The original moon landing was a publicity stunt

President John F. Kennedy delivers his famous “We Chose to Go to the Moon” speech at Rice University of Houston in September 1962.
President John F. Kennedy delivers his famous “We Chose to Go to the Moon” speech at Rice University of Houston in September 1962.

It is absolutely true that John F. Kennedy was the man who insisted on going to the moon, citing the need to combat the Russians’ attempts to dominate space. But the truth is a little less inspiring. Because part of the reason President Kennedy was so pushing for the space program was his need for publicity after a series of political upheavals that have shaken his administration.

According to CNET, Kennedy began his presidency with the belief that a moon landing would be too costly to seriously consider. Then he had a not-so-good year in 1961. The Soviet Union put the United States in a bad light when it brought Yuri Gagarin into orbit around the Earth. This made the US look weak, and the argument that Americans could not afford to fly to the moon looked kind of silly.

Kennedy then gave the green light to the invasion of the Bay of Pigs. This was a disaster for Kennedy. It was so poorly organized and incompetently executed that Kennedy looked very, very bad.

This changed his attitude towards his military leaders and advisers and forced him to look for a way to change the situation. It was ideal to announce the daring mission “Moonshot”. This made him look like a visionary leader, and the US like a technology superpower.

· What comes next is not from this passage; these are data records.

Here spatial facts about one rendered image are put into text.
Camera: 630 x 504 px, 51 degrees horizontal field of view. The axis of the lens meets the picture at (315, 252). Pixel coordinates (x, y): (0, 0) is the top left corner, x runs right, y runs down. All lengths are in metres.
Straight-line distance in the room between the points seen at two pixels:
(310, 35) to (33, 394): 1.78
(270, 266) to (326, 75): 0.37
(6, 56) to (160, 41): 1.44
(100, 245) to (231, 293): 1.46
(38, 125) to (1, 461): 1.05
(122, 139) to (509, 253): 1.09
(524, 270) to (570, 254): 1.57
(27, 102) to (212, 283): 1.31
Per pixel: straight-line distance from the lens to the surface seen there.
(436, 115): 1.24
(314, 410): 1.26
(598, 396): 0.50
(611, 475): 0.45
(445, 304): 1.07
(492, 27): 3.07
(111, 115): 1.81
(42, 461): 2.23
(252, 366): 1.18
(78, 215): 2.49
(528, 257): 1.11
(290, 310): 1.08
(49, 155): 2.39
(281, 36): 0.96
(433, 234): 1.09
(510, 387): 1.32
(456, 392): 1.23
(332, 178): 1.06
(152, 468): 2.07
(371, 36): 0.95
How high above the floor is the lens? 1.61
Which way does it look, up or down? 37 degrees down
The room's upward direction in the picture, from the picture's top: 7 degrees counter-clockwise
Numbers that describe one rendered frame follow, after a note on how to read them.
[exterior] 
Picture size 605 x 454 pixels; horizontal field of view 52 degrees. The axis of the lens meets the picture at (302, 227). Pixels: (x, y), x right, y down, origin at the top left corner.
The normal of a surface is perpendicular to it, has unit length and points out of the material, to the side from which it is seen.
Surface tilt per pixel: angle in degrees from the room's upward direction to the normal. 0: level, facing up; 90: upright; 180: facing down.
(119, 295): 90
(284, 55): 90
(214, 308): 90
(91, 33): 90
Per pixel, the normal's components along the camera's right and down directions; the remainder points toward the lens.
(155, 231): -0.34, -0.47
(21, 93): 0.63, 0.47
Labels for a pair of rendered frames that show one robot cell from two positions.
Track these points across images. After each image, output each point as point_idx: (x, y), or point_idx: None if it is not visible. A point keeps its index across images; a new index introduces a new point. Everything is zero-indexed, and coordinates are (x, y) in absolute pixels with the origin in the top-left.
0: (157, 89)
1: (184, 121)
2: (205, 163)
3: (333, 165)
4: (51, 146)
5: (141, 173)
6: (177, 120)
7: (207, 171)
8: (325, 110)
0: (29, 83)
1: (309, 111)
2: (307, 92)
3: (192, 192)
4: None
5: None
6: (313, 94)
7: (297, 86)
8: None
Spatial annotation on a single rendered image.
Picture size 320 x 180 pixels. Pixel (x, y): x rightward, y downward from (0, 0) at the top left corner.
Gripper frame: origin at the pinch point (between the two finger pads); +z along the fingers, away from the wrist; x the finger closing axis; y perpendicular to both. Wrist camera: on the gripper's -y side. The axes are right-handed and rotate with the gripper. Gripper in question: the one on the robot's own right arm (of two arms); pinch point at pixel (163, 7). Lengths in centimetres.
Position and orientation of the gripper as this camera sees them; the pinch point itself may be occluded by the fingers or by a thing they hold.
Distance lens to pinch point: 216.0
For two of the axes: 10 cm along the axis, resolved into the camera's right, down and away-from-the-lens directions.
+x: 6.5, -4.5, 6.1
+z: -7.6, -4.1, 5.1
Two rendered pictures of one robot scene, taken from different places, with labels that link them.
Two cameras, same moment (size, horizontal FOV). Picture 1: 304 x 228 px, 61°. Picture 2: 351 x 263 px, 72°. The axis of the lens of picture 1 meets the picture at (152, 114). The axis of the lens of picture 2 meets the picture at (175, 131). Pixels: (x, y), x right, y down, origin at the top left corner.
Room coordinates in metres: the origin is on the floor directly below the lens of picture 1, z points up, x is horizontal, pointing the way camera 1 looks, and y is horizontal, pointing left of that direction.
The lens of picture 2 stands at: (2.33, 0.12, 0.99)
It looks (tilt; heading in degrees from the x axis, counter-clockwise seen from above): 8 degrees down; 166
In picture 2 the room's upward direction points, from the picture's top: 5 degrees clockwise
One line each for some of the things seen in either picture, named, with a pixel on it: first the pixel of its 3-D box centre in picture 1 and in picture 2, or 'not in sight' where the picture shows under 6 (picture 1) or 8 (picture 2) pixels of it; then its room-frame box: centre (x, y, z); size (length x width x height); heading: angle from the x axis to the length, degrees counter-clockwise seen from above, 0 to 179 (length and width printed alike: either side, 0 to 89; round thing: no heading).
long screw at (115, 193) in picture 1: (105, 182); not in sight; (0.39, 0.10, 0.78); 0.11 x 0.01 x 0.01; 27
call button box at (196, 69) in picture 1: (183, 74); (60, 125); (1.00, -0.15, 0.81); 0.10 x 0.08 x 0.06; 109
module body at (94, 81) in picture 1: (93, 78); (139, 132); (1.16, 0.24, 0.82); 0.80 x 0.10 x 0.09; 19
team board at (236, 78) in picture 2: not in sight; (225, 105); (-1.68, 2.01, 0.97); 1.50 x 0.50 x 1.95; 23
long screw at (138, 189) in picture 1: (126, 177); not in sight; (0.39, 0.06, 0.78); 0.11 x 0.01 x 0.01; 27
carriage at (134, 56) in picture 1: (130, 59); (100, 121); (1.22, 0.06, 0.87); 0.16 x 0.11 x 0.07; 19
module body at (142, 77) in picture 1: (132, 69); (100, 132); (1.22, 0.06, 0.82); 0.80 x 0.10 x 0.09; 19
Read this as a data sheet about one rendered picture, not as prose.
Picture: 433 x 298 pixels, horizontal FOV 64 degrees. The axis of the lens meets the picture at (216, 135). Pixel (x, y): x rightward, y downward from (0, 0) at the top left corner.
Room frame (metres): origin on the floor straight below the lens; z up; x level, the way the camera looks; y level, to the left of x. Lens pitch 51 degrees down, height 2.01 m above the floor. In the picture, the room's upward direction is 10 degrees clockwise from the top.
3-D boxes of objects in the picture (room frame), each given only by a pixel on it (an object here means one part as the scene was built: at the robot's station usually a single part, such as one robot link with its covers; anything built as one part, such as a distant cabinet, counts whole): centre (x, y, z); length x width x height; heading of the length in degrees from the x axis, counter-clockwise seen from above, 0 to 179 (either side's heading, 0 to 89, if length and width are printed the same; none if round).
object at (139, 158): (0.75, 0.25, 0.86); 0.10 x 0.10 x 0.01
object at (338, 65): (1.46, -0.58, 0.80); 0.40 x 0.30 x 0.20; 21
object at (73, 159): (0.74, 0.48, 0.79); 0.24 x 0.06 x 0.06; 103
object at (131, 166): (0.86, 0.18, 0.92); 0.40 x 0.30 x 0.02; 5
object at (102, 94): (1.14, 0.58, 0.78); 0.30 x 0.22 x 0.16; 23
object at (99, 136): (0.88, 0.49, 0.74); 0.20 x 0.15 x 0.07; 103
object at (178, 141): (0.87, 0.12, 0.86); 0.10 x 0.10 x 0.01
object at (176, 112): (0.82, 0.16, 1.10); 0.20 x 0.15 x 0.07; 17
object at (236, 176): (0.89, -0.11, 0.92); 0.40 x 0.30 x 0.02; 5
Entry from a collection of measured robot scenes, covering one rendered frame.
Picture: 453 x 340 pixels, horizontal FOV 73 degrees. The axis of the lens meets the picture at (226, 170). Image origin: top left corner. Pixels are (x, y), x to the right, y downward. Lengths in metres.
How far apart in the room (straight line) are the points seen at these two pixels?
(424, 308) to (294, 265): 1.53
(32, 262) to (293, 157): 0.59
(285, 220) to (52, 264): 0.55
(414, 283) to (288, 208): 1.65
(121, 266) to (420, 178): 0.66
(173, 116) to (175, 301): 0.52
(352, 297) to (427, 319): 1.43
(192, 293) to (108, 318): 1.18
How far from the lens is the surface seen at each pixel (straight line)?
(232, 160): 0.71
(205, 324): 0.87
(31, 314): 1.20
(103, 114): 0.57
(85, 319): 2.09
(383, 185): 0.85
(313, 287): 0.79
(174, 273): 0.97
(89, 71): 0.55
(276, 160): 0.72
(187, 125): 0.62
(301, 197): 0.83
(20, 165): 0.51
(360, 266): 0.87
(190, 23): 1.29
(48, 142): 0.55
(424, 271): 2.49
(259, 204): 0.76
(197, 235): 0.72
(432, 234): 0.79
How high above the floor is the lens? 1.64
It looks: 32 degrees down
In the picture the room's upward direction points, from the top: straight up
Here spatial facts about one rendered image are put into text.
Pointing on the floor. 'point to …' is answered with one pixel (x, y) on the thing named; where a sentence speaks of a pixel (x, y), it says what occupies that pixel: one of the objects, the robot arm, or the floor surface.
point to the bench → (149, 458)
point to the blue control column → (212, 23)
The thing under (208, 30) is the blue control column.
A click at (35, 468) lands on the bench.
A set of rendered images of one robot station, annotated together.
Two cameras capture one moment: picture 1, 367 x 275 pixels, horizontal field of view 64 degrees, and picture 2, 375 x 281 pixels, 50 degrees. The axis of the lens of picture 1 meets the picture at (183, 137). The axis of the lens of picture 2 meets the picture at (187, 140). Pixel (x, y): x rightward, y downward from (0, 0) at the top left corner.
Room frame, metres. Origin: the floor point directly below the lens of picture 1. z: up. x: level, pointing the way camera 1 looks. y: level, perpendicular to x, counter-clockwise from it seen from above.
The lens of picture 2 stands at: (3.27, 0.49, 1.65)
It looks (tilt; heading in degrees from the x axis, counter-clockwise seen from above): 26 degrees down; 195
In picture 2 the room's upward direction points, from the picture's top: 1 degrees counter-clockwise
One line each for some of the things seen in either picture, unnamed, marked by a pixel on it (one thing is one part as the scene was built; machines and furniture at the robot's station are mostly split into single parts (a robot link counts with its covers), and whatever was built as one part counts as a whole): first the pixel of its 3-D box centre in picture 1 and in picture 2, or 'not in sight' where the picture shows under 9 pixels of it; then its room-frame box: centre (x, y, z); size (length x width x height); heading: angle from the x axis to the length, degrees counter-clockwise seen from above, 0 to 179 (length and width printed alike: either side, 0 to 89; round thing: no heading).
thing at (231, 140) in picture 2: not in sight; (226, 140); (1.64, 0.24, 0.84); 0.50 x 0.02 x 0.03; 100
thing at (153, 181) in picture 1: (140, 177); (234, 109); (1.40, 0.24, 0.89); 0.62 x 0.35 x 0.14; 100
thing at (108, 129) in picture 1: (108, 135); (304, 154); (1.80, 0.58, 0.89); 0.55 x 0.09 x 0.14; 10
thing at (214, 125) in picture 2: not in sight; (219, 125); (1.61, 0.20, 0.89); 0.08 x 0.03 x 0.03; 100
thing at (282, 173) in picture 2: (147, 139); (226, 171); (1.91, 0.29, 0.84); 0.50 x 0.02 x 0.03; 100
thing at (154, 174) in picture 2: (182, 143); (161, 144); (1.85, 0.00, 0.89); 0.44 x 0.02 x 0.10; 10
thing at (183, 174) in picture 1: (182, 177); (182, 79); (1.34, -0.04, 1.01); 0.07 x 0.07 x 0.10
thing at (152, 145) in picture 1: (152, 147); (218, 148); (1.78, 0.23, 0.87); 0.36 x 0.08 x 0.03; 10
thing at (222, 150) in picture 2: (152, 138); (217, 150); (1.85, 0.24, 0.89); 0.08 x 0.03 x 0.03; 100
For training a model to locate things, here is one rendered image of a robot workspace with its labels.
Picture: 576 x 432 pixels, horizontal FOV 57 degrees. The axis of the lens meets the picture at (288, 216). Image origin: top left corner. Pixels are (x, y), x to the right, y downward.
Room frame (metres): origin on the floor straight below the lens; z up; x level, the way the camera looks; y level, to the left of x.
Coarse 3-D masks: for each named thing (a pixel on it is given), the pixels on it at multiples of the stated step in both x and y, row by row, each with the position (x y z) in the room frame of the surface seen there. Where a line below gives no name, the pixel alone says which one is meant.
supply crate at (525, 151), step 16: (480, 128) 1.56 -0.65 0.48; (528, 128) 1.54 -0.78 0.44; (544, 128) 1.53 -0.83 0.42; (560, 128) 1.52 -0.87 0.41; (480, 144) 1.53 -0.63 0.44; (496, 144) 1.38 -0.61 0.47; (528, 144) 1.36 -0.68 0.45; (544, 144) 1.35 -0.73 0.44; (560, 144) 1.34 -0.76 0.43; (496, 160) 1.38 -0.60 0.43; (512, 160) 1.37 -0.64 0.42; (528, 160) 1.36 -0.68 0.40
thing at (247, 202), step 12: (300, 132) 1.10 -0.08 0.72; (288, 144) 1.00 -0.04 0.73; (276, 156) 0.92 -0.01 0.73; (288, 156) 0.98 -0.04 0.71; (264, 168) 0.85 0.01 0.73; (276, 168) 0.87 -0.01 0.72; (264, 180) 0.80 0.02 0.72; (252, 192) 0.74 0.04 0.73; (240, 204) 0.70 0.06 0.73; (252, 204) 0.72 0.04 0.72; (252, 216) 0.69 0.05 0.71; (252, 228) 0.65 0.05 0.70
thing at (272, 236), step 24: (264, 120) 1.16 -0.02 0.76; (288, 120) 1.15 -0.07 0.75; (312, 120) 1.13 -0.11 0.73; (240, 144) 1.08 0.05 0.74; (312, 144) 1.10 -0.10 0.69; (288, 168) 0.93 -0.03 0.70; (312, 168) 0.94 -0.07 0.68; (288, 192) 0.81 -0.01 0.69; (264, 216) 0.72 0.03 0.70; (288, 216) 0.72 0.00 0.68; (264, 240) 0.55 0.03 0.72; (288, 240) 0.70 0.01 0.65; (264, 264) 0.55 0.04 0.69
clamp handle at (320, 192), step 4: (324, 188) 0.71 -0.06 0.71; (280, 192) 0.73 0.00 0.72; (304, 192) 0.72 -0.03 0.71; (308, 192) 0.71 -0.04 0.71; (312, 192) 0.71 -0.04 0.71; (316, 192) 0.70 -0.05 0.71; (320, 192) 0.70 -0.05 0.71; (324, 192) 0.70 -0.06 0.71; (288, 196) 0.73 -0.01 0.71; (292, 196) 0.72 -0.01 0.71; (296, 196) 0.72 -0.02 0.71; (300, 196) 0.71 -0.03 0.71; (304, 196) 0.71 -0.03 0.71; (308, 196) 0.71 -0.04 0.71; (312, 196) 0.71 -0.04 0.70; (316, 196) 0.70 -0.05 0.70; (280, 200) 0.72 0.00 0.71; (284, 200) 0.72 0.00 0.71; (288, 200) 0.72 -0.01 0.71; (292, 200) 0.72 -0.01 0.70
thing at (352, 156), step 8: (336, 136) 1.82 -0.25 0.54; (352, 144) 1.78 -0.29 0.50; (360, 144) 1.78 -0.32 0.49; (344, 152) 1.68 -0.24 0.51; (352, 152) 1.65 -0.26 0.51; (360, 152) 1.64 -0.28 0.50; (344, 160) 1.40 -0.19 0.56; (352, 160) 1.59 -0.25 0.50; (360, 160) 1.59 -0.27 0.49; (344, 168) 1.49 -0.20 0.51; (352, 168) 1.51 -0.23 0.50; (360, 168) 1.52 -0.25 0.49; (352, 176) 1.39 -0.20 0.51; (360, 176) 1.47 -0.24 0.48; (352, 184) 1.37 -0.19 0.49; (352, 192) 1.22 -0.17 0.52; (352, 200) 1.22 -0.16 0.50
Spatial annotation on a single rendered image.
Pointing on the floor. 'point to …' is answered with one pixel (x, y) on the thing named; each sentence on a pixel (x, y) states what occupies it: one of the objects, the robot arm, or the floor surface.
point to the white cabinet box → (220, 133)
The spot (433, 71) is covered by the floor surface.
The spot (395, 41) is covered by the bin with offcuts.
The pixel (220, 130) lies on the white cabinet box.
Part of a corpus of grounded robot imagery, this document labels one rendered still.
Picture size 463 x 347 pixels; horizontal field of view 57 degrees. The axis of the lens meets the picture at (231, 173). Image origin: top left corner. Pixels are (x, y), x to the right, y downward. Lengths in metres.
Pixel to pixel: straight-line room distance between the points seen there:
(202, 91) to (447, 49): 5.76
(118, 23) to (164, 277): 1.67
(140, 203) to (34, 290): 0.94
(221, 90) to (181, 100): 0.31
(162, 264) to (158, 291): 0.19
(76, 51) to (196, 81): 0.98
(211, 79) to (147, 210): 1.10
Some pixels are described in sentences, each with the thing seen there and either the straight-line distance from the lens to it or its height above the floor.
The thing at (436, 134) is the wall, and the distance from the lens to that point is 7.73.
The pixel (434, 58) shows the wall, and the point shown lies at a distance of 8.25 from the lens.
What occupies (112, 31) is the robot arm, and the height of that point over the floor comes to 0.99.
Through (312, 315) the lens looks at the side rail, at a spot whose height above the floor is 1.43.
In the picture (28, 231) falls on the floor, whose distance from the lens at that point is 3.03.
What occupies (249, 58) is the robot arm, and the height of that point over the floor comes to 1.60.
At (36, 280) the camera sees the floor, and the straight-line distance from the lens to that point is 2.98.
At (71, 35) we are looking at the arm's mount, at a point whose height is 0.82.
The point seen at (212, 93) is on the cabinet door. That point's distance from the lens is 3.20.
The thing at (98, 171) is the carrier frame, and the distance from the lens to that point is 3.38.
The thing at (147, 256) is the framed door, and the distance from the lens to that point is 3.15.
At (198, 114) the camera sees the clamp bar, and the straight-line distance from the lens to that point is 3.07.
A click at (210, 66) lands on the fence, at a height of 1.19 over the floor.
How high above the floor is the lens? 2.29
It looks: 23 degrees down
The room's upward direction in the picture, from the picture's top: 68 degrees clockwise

Moon landing is not meant to be repeated

NASA / Via
NASA / Via

Landing and flying around the moon in 1969 was an incredible feat. It cost a lot of money and effort, of course, and was one of the main reasons the Americans haven’t returned since the end of the original Apollo program in 1972. As noted in the MIT Technology Review,the original moon landing project was positioned as a “race”.

Against the Soviets, the project was not designed to be effective. Labels were used wherever possible and no one thought about building sustainable supply chains. The end result is a system in which technology and engineering equivalent to two or three giant jet planes are simply burned or thrown away, never to be used again.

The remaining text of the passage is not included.